| Data shown |
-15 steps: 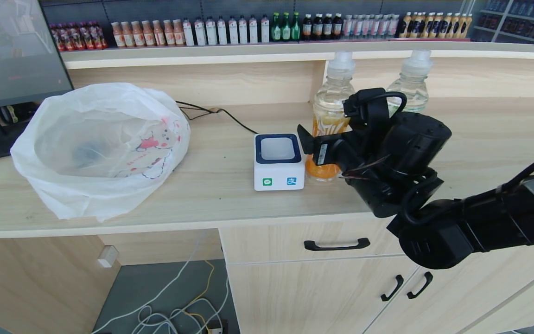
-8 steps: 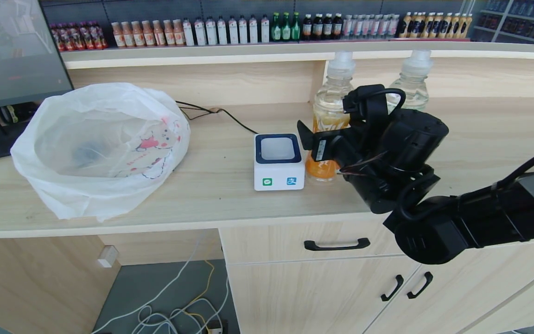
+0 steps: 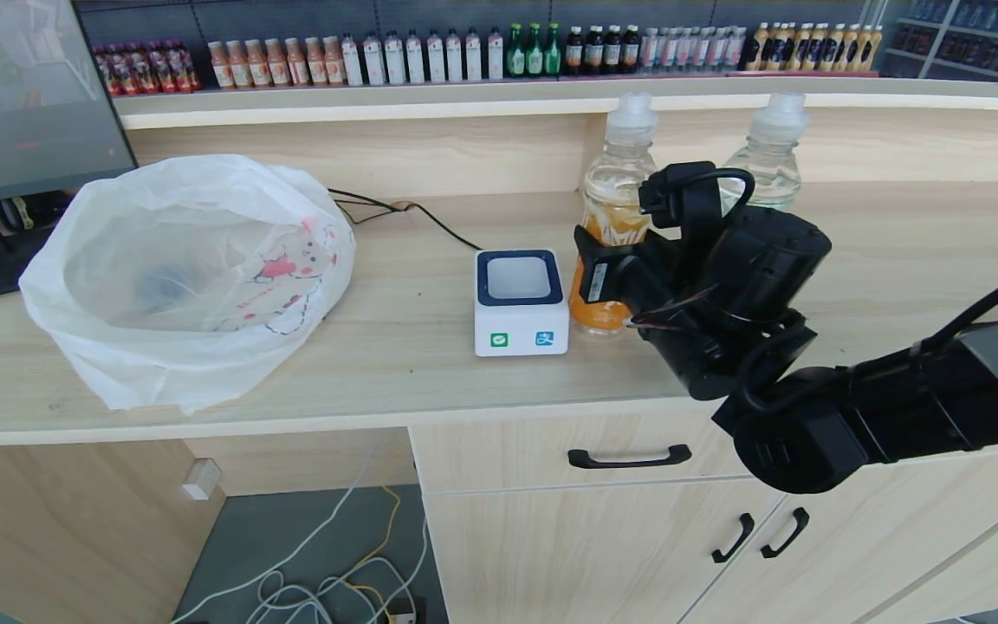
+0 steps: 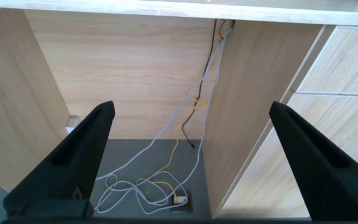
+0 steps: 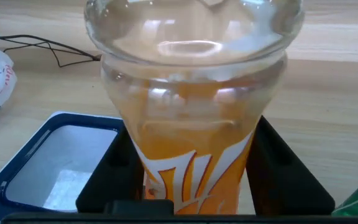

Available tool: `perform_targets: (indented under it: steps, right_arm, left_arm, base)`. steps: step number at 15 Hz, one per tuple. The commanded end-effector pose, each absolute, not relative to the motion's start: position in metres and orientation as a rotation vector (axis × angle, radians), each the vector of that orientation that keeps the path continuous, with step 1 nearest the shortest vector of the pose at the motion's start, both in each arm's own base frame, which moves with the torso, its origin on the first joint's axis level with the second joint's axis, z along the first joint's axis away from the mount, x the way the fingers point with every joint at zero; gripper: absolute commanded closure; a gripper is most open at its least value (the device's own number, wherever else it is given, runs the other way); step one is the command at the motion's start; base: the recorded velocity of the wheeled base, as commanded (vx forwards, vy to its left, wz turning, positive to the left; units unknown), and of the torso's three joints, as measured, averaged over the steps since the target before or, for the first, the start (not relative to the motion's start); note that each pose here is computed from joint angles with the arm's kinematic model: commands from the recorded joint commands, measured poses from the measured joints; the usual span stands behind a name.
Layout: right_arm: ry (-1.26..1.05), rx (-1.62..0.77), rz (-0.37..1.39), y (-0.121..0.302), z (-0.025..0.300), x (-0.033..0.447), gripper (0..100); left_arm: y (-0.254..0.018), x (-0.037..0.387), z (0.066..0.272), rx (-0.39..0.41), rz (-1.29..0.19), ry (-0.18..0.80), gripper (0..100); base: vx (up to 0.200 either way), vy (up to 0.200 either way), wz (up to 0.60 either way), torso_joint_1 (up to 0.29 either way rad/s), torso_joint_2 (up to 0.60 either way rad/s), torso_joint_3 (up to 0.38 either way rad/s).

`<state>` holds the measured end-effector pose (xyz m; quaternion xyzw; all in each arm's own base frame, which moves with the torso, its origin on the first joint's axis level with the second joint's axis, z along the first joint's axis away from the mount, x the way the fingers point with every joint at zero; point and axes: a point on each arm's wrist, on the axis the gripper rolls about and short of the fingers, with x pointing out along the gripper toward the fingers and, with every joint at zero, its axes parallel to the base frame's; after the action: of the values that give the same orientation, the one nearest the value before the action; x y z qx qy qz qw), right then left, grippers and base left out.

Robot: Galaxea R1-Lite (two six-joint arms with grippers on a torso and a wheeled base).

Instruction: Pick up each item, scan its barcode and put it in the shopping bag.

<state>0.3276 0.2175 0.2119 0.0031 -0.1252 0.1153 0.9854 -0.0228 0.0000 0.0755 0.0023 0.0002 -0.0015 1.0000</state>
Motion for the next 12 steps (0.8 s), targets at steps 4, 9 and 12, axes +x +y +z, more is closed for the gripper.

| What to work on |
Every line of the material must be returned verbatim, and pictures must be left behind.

| Exercise solution |
-15 steps: 
-8 steps: 
+0 steps: 
+0 steps: 
+0 steps: 

Available tool: `perform_targets: (indented under it: steps, right_arm, left_arm, base)`. steps: step number at 15 Hz, one per tuple. The commanded end-effector pose, each absolute, not relative to the motion's start: position in metres and orientation as a rotation vector (axis × angle, radians), each the vector of that orientation that keeps the path continuous, with step 1 nearest the shortest vector of the pose at the motion's start, both in each arm's own base frame, which moves with the torso, its origin on the first joint's axis level with the second joint's axis, z along the first joint's axis away from the mount, x the way the fingers point with every joint at zero; gripper: absolute commanded closure; a gripper is most open at its least value (the device's own number, wherever else it is given, runs the other way); step one is the command at the motion's start; base: the recorded velocity of the wheeled base, as commanded (vx forwards, vy to its left, wz turning, positive to the left; units unknown), and of the torso's three joints, as measured, averaged over the steps since the target before or, for the first, the start (not relative to the motion's start); note that each pose here is computed from joint angles with the arm's kinematic model: commands from the recorded joint commands, measured poses from the measured joints; the usual span stands behind a name.
Layout: right_arm: ry (-1.26..1.05), rx (-1.62..0.77), rz (-0.37..1.39), y (-0.121..0.302), z (-0.025..0.300), x (-0.033..0.447), gripper (0..100); left_arm: y (-0.254..0.018), x (-0.037..0.387), z (0.066..0.272), rx (-0.39..0.41), rz (-1.29..0.19), ry (-0.18..0.80), gripper (0..100); base: vx (up to 0.200 either way), vy (up to 0.200 either way), wz (up to 0.60 either way), torso_joint_1 (up to 0.29 either way rad/s), torso_joint_2 (up to 0.60 either way rad/s), torso_joint_3 (up to 0.38 either way rad/s).

`<state>` holds the measured end-effector pose (xyz m; quaternion xyzw; all in each arm's own base frame, which moves with the torso, its origin on the first joint's axis level with the second joint's axis, z along the first joint's axis away from the mount, x the way the fingers point with every joint at zero; point and axes: a point on each arm's wrist, on the axis the gripper rolls about and short of the fingers, with x pointing out along the gripper toward the fingers and, with every joint at zero, its axes parallel to the base frame's; after the action: of the values that give the same orientation, the one nearest the value before the action; x y z qx qy qz qw), right then left, grippers and base left out.

Robot: Galaxea R1-Lite (two six-joint arms with grippers on a torso and a wheeled base).

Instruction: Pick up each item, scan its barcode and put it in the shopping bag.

<state>0.3276 0.2175 0.2119 0.0031 -0.1252 0.1153 0.9854 -0.0228 0.0000 0.0755 0.0023 0.0002 -0.0015 1.0000</state>
Motion for the next 12 steps (0.8 s), targets at steps 4, 9 and 12, axes +x +y +z, more is closed for the gripper.

The response is now complete.